Sul fronte dello SR, certamente vi è una maggiore flessibilità riscontrabile nel passaggio dalla struttura ad ssi a quella in priorità ed una maggiore enfasi sulla necessità di incrementare l’efficacia e l’efficienza della spesa e raggiungere obiettivi specifici. L’introduzione del greening spingerà alla ricerca di soluzioni innovative per aumentare l’efficacia delle strategie agro-ambientali, ad esempio attraverso la gestione collettiva delle misure, cercando di superare le difficoltà nell’attuale programmazione a sviluppare progetti integrati legati all’agro-ambiente. In questo senso sarà importante progettare interventi che contengano anche misure orizzontali, azioni di cooperazione e coinvolgano i gruppi operativi PEI.
Note
(1) Per approfondimenti sulle stime sul numero di aziende potenzialmente interessate dal greening in Italia si vedano.: Vanni, 2013; INEA; 2014.
(2) Nel caso di greening individuale il regolamento dà anche la possibilità di calcolare la riduzione come un terzo del pagamento greening percepito dall’agricoltore interessato.
(3) Il costo di transazione è definibile come “un costo aggiuntivo connesso all'adempimento di un impegno, ma non direttamente imputabile all'esecuzione dello stesso”. È rappresentato da quei costi legati all'organizzazione di un'attività, e comprende, ad esempio, l'attività di informazione necessaria all'agricoltore per avviare uno schema di qualità.
Bibliografia
Bisogni L. e Fiorani S. (2014), L’approccio agro-ambientale nel nuovo PSR della Regione Marche, Agrimarcheuropa, 4, Settembre.
Coderoni S. (2014), L’accordo agroambientale d’area della Valdaso, in Vanni F (a cura di). Agricoltura e beni pubblici. Governance territoriale e politiche.
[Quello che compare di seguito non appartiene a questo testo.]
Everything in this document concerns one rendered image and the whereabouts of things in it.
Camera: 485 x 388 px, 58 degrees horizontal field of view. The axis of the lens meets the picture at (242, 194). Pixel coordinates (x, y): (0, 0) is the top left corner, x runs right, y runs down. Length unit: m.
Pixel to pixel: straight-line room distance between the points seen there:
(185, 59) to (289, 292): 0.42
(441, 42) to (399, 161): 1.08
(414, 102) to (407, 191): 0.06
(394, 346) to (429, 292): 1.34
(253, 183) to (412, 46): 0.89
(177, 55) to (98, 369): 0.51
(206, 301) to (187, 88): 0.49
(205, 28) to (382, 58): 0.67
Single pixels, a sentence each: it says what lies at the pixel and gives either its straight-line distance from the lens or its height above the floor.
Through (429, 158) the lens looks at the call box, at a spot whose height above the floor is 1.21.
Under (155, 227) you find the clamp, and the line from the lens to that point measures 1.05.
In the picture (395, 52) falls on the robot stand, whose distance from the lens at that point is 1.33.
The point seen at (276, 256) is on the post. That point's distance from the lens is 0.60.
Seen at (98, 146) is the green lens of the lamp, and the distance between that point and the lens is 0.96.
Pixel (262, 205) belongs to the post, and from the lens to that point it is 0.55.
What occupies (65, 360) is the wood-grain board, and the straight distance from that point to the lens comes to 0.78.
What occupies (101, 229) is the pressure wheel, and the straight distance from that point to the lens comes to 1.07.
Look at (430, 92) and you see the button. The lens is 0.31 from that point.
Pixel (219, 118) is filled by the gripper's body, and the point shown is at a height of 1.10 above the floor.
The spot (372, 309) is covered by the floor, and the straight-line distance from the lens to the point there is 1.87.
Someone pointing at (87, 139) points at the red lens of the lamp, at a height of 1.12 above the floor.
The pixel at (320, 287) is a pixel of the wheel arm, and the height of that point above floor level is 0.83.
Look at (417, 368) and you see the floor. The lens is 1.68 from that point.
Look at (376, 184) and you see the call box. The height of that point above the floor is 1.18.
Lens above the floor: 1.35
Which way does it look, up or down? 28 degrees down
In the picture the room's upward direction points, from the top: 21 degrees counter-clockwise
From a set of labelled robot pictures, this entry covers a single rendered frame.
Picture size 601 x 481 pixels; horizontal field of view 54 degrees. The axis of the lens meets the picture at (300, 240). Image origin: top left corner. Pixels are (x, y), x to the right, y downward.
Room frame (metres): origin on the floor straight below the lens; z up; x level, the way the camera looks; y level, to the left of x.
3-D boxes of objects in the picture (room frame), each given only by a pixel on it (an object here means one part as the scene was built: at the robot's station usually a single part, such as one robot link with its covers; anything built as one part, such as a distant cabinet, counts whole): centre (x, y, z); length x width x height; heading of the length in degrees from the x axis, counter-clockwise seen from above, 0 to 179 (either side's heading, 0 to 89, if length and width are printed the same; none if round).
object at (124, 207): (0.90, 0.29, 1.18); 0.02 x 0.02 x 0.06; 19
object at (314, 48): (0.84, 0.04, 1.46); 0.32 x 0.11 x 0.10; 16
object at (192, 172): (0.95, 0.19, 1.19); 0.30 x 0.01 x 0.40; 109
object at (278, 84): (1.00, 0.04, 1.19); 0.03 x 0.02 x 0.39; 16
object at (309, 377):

INEA, 2014.
Coderoni S., (2013), Agricoltura e cambiamenti climatici: dalle politiche comunitarie ai Psr, AgriregioniEuropa anno 9 n. 35, Dicembre 2013.
INEA (2014), Gli impatti del greening in Italia, in fase di pubblicazione.
Mantino F., (2013), La riforma della Politica di sviluppo rurale 2014-2020, AgriregioniEuropa anno 9 n. 35, Dicembre 2013.
Vanni F., (2014), Verso una PAC più verde? AgriregioniEuropa, n.38, Settembre 2014, Associazione Alessandro Bartola, Ancona, ISSN: 1828-5880.
Vanni F., (2013). Il possibile impatto dell’applicazione del greening in Italia, AgriregioniEuropa anno 9 n. 35, Dicembre 2013.